34" is one huge german shepherd. Is that being measured at his withers to the ground? I don't think I've ever seen one that big in person.

He also looks like he's lacking muscle in his rear legs. He looks to be in ok shape weight-wise. Just looks to be lacking muscle tone, but it could be the age.


----------



## Diesel and Lace (Apr 15, 2013)

Lucy Dog said:


> 34" is one huge german shepherd. Is that being measured at his withers to the ground? I don't think I've ever seen one that big in person.
> 
> He also looks like he's lacking muscle in his rear legs. He looks to be in ok shape weight-wise. Just looks to be lacking muscle tone, but it could be the age.


He is huge and yes that is to his withers from the ground at his paw, he is as big as my friends grate dane. He is lacking a ton of muscle in his hind end, still gaining weight, he weighed 71lbs when he arrived to me just over 2 months ago, been a really slow go. Gradually building up his exercise to build tone and muscle paired with grain free kibble and raw diet. Trying to get him there, we went from 6 small meals a day now down to 3 decent size meals a day. 

Here is what we came from weight wise which also shows how frickin huge he is a little better this is my home office


----------



## cliffson1 (Sep 2, 2006)

He appears neither show or sport lines.....very similar looking to dogs which predates WGSL or Sport dogs of today. Enjoy your dog!


----------



## robk (Jun 16, 2011)

He is a big boy. He has a very similar look to one of my old shepherds. She was kind of a hodgepodge of lines. Her father was West German Showline X American Showline cross and her mother was just old american pet lines. She had the same coloring and was very large. As a female I think she was around 90lbs at her prime.


----------



## Anubis_Star (Jul 25, 2012)

He looks like the result of "poor breeding" that produces what many call american pet lines - aka BYB special. He is MASSIVE, much bigger than any working lines. Likely people throwing large german shepherds together to create more large german shepherds because everyone wants a giant german Shepherd. 

That would be my guess. Handsome boy, and I meant no insult with my term "BYB special". I purchased zeke out of the newspaper before I knew better, and although I'll never repeat that mistake he is an AMAZING boy and I love him to death

Sent from Petguide.com Free App


----------



## Diesel and Lace (Apr 15, 2013)

Anubis_Star said:


> That would be my guess. Handsome boy, and I meant no insult with my term "BYB special". I purchased zeke out of the newspaper before I knew better, and although I'll never repeat that mistake he is an AMAZING boy and I love him to death
> 
> Sent from Petguide.com Free App


No offense taken, I am almost certain he is a BYB product, he is a rescue so it is what it is. I am sure with his size we are destined for HD or ED. (he already creaks and cracks in his back end, which I am not certain if it is from the lack of muscle mass or what we are headed for HD/ED) 

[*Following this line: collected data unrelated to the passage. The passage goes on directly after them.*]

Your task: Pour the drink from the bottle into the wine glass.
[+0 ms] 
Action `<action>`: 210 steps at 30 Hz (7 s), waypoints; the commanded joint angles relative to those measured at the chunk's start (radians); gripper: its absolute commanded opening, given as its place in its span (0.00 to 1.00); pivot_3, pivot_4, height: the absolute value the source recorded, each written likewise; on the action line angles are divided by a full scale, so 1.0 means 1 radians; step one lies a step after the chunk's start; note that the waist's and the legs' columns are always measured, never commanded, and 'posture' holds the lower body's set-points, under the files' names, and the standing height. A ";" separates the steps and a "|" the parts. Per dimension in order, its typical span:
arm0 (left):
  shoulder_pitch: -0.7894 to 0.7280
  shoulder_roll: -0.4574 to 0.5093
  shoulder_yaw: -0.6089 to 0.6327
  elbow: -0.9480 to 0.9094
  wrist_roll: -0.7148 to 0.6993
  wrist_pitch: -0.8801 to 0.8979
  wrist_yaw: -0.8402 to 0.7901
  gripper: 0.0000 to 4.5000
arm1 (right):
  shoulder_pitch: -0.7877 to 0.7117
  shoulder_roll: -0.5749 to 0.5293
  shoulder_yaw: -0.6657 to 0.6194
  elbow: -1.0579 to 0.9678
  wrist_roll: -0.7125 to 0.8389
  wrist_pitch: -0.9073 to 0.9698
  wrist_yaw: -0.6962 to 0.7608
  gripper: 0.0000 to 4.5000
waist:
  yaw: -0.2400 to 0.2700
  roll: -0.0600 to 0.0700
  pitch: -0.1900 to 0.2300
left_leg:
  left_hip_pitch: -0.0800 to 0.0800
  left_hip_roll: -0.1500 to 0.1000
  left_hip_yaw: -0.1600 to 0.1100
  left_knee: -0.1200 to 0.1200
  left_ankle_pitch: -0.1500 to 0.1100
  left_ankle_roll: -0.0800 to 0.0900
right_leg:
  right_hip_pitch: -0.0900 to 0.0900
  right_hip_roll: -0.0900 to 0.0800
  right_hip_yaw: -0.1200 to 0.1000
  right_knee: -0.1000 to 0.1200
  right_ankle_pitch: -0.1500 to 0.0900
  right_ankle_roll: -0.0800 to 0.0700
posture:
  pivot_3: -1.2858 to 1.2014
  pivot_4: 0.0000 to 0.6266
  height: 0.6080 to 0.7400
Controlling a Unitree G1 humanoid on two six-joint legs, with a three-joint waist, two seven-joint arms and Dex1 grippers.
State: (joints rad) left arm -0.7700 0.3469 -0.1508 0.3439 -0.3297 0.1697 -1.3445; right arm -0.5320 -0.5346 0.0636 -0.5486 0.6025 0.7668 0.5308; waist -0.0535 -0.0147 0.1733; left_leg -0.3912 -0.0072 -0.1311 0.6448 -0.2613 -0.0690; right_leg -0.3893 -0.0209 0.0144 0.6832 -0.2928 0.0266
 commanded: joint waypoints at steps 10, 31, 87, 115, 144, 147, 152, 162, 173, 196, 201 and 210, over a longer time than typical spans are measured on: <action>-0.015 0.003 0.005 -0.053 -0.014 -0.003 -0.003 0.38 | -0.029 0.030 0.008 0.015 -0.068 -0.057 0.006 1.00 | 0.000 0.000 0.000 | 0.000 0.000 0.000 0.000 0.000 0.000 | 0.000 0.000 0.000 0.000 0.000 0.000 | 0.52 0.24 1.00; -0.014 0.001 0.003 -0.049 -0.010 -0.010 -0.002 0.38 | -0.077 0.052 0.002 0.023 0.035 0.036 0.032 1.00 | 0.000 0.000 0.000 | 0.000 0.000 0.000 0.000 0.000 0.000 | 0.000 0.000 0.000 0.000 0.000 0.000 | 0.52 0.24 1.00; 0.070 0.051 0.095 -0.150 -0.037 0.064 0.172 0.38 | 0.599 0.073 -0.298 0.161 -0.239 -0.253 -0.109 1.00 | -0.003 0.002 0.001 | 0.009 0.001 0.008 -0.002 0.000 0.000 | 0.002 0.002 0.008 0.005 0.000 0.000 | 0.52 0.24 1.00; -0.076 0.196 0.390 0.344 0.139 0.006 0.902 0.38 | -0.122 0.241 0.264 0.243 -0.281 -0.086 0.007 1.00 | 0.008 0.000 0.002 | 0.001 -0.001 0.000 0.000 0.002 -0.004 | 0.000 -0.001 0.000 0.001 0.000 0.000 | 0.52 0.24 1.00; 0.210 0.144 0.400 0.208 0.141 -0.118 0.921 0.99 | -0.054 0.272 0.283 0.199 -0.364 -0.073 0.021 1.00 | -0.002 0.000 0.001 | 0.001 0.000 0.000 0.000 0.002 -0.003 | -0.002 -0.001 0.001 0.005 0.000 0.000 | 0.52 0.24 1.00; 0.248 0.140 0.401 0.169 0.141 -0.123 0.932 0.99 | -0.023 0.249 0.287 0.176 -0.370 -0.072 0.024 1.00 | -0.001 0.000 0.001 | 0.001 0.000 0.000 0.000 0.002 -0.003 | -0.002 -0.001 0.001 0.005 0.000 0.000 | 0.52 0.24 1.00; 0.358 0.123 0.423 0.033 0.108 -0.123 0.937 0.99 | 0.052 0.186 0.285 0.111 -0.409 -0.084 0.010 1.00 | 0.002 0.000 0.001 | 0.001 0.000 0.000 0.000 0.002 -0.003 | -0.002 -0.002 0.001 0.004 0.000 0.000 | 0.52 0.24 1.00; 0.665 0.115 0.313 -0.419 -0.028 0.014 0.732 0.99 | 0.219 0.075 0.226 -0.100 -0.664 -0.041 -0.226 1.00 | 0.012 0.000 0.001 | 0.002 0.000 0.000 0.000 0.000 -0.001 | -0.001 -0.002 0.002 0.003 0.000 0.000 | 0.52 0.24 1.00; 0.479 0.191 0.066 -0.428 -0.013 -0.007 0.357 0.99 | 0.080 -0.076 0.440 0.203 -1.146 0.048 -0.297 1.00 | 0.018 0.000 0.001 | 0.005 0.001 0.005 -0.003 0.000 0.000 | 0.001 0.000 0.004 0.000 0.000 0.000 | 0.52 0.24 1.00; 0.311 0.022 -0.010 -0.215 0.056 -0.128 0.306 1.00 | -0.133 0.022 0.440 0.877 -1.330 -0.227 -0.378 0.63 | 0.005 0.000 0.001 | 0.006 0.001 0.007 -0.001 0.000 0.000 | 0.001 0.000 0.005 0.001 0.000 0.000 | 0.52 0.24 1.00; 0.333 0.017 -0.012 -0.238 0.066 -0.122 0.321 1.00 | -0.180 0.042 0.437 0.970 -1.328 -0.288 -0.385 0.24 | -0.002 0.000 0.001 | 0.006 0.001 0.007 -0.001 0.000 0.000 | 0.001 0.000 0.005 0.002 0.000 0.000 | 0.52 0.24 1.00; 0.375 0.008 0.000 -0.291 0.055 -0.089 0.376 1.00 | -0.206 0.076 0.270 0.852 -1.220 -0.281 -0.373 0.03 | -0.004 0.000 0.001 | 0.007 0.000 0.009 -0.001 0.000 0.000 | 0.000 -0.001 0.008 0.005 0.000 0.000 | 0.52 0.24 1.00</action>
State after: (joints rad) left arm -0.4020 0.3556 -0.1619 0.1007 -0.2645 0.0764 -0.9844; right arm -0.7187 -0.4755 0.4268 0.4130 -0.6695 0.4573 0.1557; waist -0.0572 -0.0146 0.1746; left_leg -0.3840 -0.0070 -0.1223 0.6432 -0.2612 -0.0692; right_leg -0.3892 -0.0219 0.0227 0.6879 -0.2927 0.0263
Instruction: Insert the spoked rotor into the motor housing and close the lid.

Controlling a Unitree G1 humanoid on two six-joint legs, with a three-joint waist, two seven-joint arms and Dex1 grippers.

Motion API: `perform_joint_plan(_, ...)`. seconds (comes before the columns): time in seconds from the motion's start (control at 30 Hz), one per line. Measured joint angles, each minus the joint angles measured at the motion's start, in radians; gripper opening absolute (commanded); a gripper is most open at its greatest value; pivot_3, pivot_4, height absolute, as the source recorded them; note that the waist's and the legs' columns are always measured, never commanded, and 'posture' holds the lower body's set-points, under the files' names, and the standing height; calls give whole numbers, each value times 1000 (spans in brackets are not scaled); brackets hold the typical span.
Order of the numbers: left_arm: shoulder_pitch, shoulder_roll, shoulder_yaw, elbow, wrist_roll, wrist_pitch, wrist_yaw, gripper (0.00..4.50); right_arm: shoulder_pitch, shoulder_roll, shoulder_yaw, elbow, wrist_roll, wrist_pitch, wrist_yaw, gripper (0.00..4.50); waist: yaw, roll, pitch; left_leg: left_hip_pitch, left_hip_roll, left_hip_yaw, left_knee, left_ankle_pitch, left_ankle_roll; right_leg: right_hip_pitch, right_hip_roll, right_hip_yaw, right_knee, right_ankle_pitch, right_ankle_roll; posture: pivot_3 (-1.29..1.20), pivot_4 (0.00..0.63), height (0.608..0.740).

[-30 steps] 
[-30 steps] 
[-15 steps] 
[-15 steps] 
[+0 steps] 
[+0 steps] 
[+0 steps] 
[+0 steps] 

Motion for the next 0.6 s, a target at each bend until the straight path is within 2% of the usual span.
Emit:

The only real reason I want to know from people who know better than I, is to help me keep him progressing. I have done so much research on both types of lines and there are some distinct differences and things to look out for in their future, what motivates them, more effective ways in training, and overall what to expect out of their temperament (in general any dog can vary from the standard obviously). I love him regardless and when I rescued him, I was looking for a pup from a good breeder but I could not let him die in that hole of a shelter his eyes spoke to me in a picture, and here I am, monster dog that had no manners or OB what so ever, that wants to eat every other dog he see's. Good or bad I am in it for the long haul even though there are certainly days I want to hide in a hole and cry


----------



## gsdsar (May 21, 2002)

He is very handsome. 

I would not worry about lines. Treat him as an individual and work him as such. There is so much variation even in known lines that you can't put a generalization on them. 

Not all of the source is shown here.